As 2025 dawned, Carney’s predecessor Justin Trudeau and their Liberal Party were catastrophically behind in the polls, and Donald Trump had just been re-elected.
At the time, it seemed like Trump’s brand of brash politics parading as populism was in vogue. Leaders around the world read those tea leaves and assumed it would be exported.
Canadian Prime Minister Mark Carney addresses supporters after his Liberal Party won the Canadian election, in Ottowa, Ontario, on Tuesday.Credit: AP
Instead, on Tuesday, a centre-left prime minister of America’s largest trading partner and friendliest neighbour gave a victory speech where he invoked Canadians’ national spirit to stand up for their country against what he spent the campaign framing as a critical threat to their self-determination.
The past few weeks in Canadian politics have felt like a scene ripped from Love Actually – a charming prime minister calling the American president a bully to his face.

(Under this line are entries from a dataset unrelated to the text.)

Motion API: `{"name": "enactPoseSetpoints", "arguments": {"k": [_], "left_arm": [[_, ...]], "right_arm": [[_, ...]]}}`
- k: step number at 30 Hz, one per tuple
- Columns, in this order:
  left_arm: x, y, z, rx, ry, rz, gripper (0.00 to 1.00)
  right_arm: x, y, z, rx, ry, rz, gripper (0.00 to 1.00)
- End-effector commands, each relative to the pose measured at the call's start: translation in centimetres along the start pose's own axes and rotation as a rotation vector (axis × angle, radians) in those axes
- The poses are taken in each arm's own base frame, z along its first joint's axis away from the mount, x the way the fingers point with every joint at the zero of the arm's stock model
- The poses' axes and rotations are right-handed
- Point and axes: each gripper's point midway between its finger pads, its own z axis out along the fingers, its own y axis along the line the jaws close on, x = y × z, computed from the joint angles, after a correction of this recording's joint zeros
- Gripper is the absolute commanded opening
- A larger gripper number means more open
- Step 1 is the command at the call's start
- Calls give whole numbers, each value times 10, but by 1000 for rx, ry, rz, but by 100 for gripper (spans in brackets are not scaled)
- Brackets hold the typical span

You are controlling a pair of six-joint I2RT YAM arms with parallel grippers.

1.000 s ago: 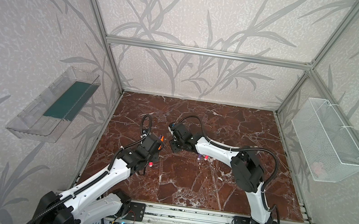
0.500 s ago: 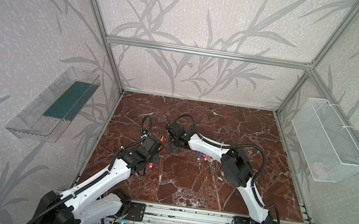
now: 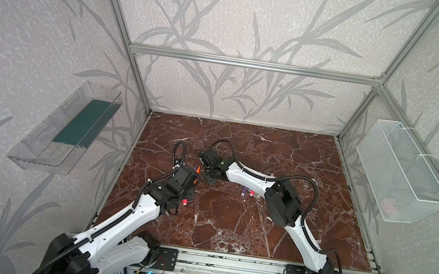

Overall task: Insert the pens into the pen caps
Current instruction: 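Grasp a white cap with the right gripper and lift it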

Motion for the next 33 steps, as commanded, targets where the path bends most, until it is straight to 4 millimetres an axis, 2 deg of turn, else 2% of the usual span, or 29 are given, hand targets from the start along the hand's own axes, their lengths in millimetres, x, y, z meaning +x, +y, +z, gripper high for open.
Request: {"name": "enactPoseSetpoints", "arguments": {"k": [1, 4, 9, 12, 26, 33], "left_arm": [[2, 6, 2, -22, 3, -12, 0], [2, 6, 2, -20, 0, -13, 0], [2, 5, 2, -19, 1, -13, 0], [2, 6, 1, -18, 1, -12, 0], [3, 4, 3, -13, 4, -11, 0], [3, 3, 2, -4, 6, -10, 0]], "right_arm": [[14, -7, 2, 13, 58, 25, 38], [17, -5, -4, -4, 60, 52, 37], [16, 3, -7, -55, 43, 66, 28], [16, 1, -6, -42, 56, 76, 19], [19, 3, -3, -48, 86, 113, 22], [16, 4, -7, -53, 87, 145, 15]]}}
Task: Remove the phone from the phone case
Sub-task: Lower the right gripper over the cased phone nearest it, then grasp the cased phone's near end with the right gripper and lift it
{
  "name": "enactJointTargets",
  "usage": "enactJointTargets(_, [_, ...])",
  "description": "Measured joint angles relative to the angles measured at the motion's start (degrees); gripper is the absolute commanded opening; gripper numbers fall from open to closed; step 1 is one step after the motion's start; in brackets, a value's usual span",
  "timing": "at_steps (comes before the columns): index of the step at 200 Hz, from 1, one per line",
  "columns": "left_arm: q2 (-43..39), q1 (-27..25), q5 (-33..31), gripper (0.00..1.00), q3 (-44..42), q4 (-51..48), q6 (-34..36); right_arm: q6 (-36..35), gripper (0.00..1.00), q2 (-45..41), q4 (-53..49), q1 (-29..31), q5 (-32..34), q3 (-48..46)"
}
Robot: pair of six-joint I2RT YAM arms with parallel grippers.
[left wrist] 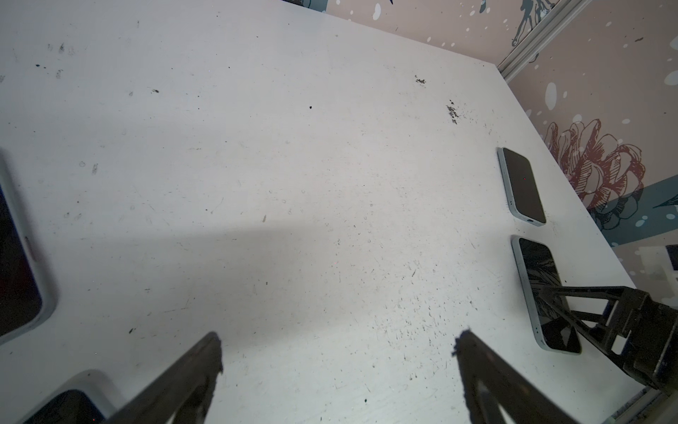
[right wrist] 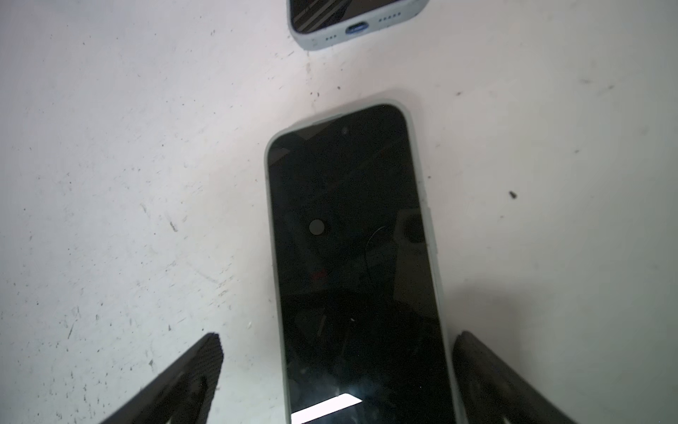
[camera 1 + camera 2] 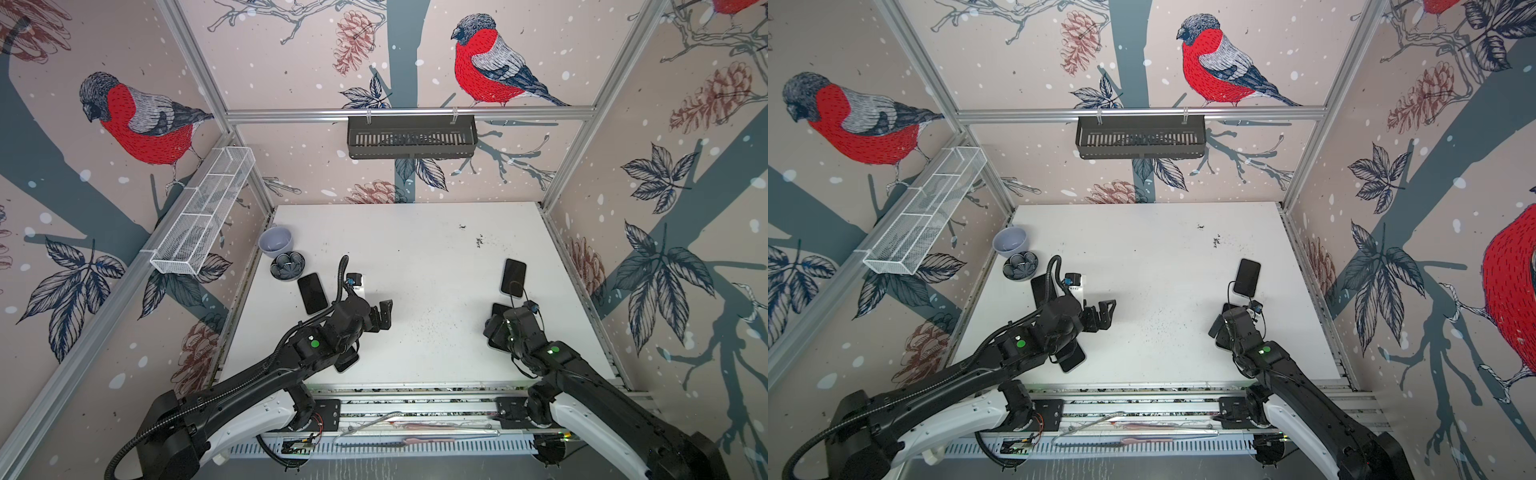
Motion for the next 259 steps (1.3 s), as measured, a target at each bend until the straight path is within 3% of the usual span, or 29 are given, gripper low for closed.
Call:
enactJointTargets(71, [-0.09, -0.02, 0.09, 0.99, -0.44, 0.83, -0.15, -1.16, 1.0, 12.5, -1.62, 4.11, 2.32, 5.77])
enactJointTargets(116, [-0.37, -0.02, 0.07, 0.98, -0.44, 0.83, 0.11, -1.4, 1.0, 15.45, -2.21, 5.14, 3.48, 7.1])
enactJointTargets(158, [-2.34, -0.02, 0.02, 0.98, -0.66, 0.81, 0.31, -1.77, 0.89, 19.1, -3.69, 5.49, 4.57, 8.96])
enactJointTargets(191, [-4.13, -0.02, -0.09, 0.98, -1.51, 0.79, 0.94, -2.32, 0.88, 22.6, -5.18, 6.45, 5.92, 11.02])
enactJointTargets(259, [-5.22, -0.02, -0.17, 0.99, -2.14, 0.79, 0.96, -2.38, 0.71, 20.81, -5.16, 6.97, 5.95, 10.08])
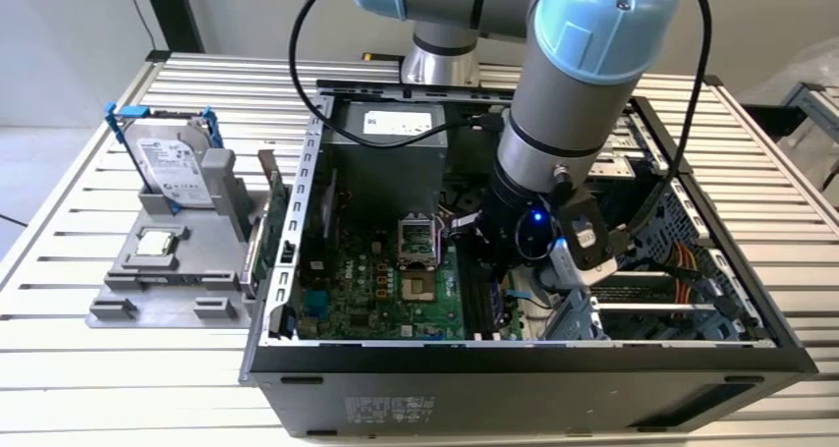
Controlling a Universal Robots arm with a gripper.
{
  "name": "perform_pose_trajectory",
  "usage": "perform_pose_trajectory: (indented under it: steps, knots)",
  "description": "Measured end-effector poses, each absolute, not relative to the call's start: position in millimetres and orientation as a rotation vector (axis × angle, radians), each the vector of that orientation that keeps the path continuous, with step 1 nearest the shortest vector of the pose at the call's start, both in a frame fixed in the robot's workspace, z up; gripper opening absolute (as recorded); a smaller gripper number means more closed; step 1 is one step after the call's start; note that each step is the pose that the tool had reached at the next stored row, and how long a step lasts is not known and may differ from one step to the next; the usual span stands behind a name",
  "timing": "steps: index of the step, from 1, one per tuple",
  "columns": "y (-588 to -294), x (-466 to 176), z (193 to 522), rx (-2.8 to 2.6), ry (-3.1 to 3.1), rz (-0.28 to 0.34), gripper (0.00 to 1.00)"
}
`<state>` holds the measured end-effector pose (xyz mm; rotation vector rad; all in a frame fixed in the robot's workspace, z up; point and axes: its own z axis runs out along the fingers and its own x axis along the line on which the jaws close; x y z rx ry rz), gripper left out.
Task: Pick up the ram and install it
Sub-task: 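Insert the ram into the slot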
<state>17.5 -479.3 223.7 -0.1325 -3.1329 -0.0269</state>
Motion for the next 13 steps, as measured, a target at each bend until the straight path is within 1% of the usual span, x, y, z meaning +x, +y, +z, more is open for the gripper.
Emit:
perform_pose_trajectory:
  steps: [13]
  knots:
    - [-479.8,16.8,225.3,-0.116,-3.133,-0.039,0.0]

It was a reminder that sometimes the only way to deal with a bully is to call them for what they are, loudly enough for everyone to hear.

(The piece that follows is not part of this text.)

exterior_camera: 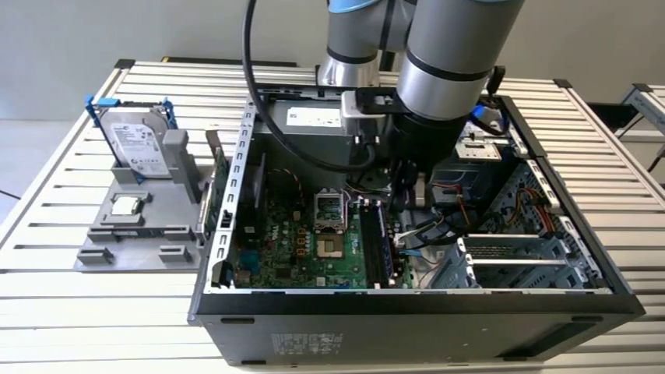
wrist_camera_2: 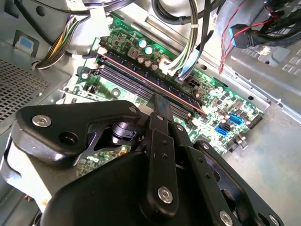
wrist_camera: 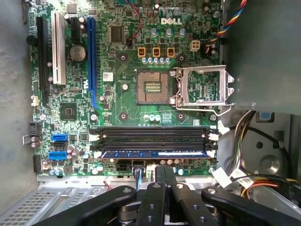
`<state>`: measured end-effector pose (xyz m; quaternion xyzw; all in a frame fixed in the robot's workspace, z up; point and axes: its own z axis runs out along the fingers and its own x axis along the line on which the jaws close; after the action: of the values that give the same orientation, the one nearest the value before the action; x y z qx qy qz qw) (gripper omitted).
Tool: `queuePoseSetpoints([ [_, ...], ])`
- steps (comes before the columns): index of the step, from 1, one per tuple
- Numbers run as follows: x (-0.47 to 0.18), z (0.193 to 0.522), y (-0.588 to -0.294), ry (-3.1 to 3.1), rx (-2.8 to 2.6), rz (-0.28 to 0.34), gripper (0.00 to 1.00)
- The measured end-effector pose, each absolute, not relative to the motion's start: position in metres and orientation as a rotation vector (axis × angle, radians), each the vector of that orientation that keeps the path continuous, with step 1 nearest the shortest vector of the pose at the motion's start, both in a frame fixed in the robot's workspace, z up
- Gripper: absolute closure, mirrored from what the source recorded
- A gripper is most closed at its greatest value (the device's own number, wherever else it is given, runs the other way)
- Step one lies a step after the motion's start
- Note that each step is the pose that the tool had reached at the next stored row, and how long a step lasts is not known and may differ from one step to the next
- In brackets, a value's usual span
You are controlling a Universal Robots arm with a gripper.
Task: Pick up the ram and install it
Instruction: 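Press down the ram until it locks into place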
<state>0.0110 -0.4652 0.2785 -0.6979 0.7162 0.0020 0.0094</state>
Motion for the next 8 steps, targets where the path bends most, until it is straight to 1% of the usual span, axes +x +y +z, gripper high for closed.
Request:
queuePoseSetpoints([
  [8, 0.0110, 0.2865, -0.4652, 2.237, -2.179, 0.006, 1.00],
])
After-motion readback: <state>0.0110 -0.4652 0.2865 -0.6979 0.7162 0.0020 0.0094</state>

Carney’s message since replacing Trudeau as prime minister on March 14 has been almost entirely about protecting Canada from Trump. At home, little has changed – a cost-of-living crisis still rages, and Carney’s Liberals offer little new — but the former governor of Canada’s central bank understood the global political moment and made the election about something bigger, offering himself as a warrior to protect the people of his country.
Carney’s rival, Conservative Party leader Pierre Poilievre, made a critical miscalculation in believing the winds were headed to the right and choosing to move himself and his party toward Trumpism. He underestimated the chaos Trump would cause.

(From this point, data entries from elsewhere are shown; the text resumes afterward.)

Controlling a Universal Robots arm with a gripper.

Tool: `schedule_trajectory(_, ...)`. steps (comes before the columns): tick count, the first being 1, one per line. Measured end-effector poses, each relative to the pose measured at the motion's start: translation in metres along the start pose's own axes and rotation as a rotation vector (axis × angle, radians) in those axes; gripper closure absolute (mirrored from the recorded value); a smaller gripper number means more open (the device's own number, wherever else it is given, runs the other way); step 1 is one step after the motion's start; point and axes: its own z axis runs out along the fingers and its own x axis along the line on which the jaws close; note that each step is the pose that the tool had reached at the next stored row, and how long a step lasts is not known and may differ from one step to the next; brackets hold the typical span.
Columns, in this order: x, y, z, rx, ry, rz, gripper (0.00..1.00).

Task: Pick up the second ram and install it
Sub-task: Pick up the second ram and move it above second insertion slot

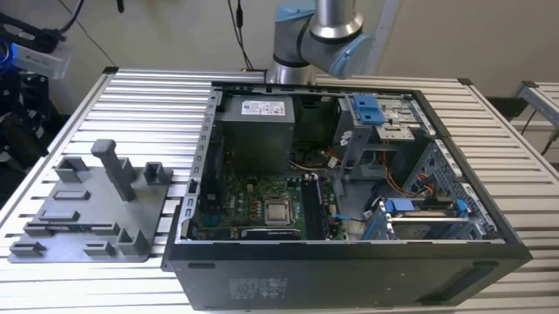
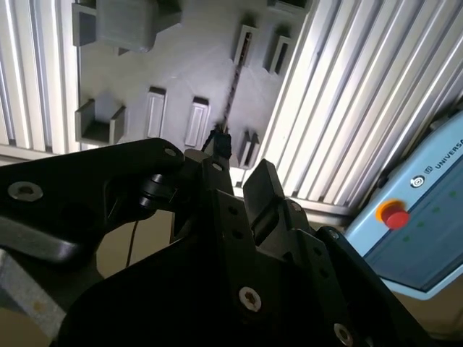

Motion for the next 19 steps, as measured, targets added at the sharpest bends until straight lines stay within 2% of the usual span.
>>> schedule_trajectory(19,-0.0001,0.0007,0.0118,0.0,0.0001,0.0,0.64)
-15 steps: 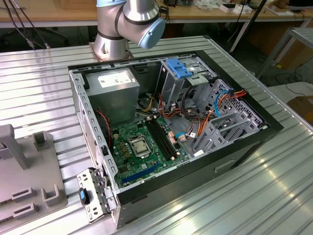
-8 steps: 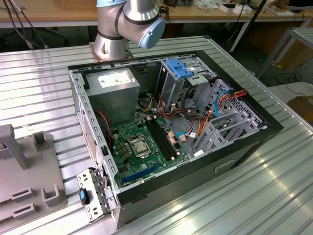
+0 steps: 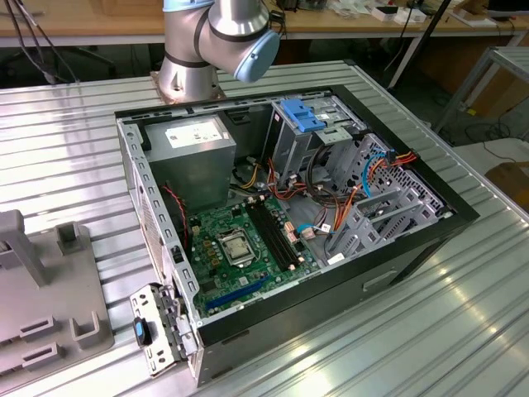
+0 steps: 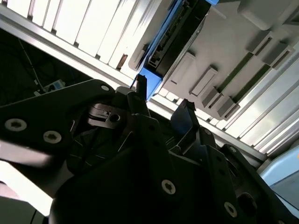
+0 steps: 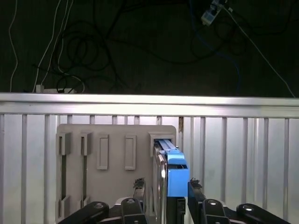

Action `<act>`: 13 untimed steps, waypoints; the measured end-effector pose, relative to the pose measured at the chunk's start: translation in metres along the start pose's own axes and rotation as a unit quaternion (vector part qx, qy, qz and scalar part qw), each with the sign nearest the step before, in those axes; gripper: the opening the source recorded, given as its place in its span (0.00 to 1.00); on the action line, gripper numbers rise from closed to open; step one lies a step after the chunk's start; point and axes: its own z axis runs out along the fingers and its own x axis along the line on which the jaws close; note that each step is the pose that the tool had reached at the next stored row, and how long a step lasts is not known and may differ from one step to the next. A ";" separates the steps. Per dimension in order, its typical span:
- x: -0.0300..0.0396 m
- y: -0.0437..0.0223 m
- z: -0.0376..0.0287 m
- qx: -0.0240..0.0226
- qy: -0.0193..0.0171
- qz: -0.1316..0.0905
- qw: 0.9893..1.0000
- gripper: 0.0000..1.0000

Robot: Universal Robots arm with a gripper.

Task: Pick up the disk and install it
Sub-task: 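Pick up the disk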

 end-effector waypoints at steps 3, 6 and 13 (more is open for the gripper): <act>-0.0009 0.0000 0.0046 -0.001 0.000 -0.003 1.000 0.48; -0.0039 -0.0001 0.0078 -0.001 0.000 -0.003 1.000 0.48; -0.0048 -0.0001 0.0080 -0.001 0.001 -0.003 1.000 0.48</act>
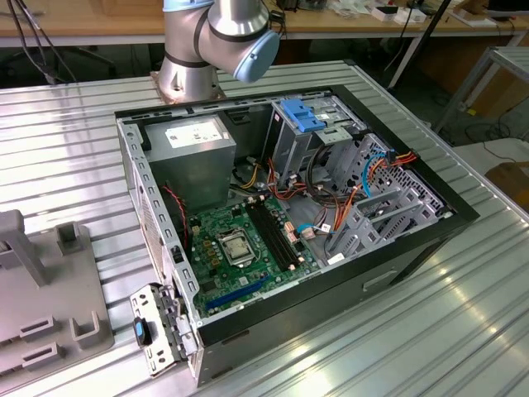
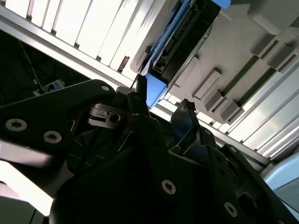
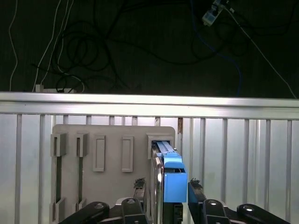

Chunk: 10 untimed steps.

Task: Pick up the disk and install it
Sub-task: 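Pick up the disk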

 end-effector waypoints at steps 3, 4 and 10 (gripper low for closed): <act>0.0000 0.0000 0.0000 0.000 0.000 0.000 1.000 0.48; 0.0000 0.0000 0.0000 0.000 0.000 0.000 1.000 0.49; -0.0009 -0.0001 0.0070 -0.001 0.000 0.000 1.000 0.56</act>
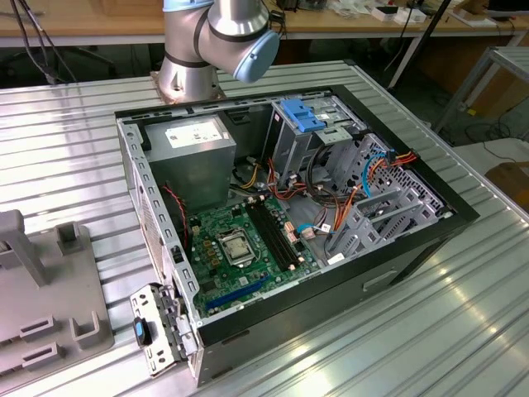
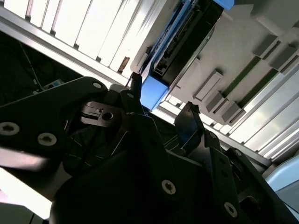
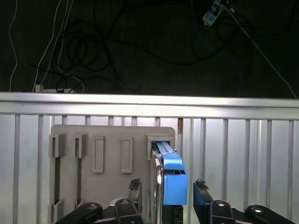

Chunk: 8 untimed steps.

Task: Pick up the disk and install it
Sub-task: 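Pick up the disk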

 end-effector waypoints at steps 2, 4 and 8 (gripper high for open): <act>0.0001 0.0000 0.0039 0.000 0.000 0.000 1.000 0.56; 0.0002 0.0000 0.0080 0.000 0.000 0.000 1.000 0.56; 0.0003 0.0018 0.0137 0.000 0.000 0.000 1.000 0.56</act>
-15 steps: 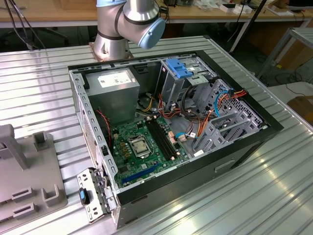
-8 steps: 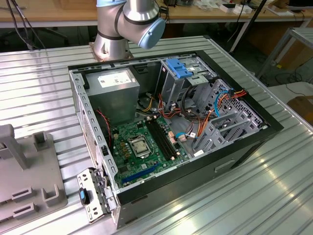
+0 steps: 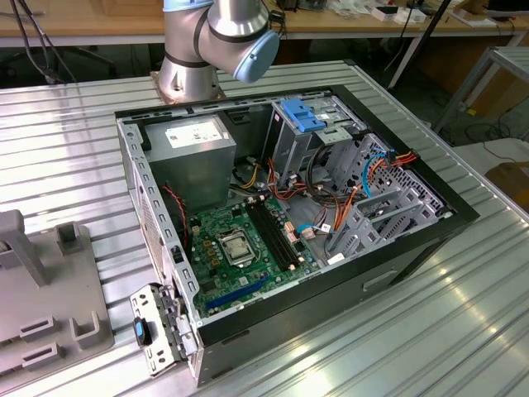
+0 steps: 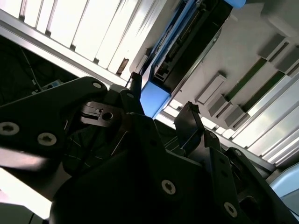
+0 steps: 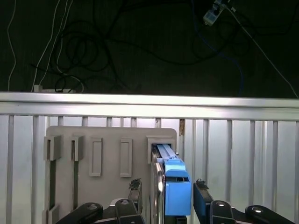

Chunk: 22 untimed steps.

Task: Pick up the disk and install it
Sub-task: 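Pick up the disk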

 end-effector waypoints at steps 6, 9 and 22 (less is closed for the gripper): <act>0.0003 0.0013 0.0106 0.003 0.000 0.000 1.000 0.56; 0.0004 0.0014 0.0137 0.003 0.000 0.000 1.000 0.56; -0.0076 0.0013 0.0143 0.003 -0.001 0.000 1.000 0.47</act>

In his first 100 days back in office, Trump has unleashed a policy agenda by tweet and fiat, panicking the global economy and driving America’s staunchest allies to scramble for new directions. His approval rating has plunged to 40 per cent, the lowest for any president at this point in the term in 80 years of polling.
Trump’s threats aimed across America’s northern border redefined Canadian politics and were seized upon by Carney, a smart and agile campaigner who decided to get angry when his neighbour set fire to their house and threatened to burn his down too.
If last year’s political trend was about kicking out incumbent governments over the cost-of-living crisis, the earliest data from 2025 suggests a shift, at least in the West, to voting for the candidate least aligned to Trump’s politics.
Trump has loomed in the Australian election as well. Not to the same extent, given a few thousand kilometres of ocean. But he has come up again and again in leaders’ debates, and the news cycle seems as focused on Trump as on the election happening here.
Opposition Leader Peter Dutton made the same mistake as Poilievre: mistaking Trump’s wrecking ball for a parade float, and getting flattened under it. He placed his bet at the peak of Trump’s popularity, only to discover that Australians, like Canadians, have a robust national pride and are afraid of the chaos emanating from Washington.
All the while, Albanese has appeared as a steady hand. He isn’t playing Hugh Grant because he hasn’t had to. His style and a well-run campaign have provided enough contrast.
That is the moment we are in. The United States’ closest allies are among the countries pushing back and working quickly to redefine their place in the world. Canada now has a leader with a mandate to stand up to the US. While Australia will not go so far – the threat is not at its doorstep – this election has sparked a conversation about the nation’s geopolitical future.
We are grappling with a new reality where the US is no longer the defender of democracy and human rights, but dismantling both within and outside its borders.
From Ottawa to Canberra, leaders are realising that they cannot simply ride out the storm or look away. They are learning that survival in the Trump era demands something new: the courage to draw a line – even against a former ally – and to defend their own democracies first.
The world is no longer standing in America’s shadow. It is learning, quickly and with no small amount of fear, how to stand on its own.
Cory Alpert is a PhD researcher at the University of Melbourne looking at the impact of AI on democracy. He served the Biden-Harris Administration for three years.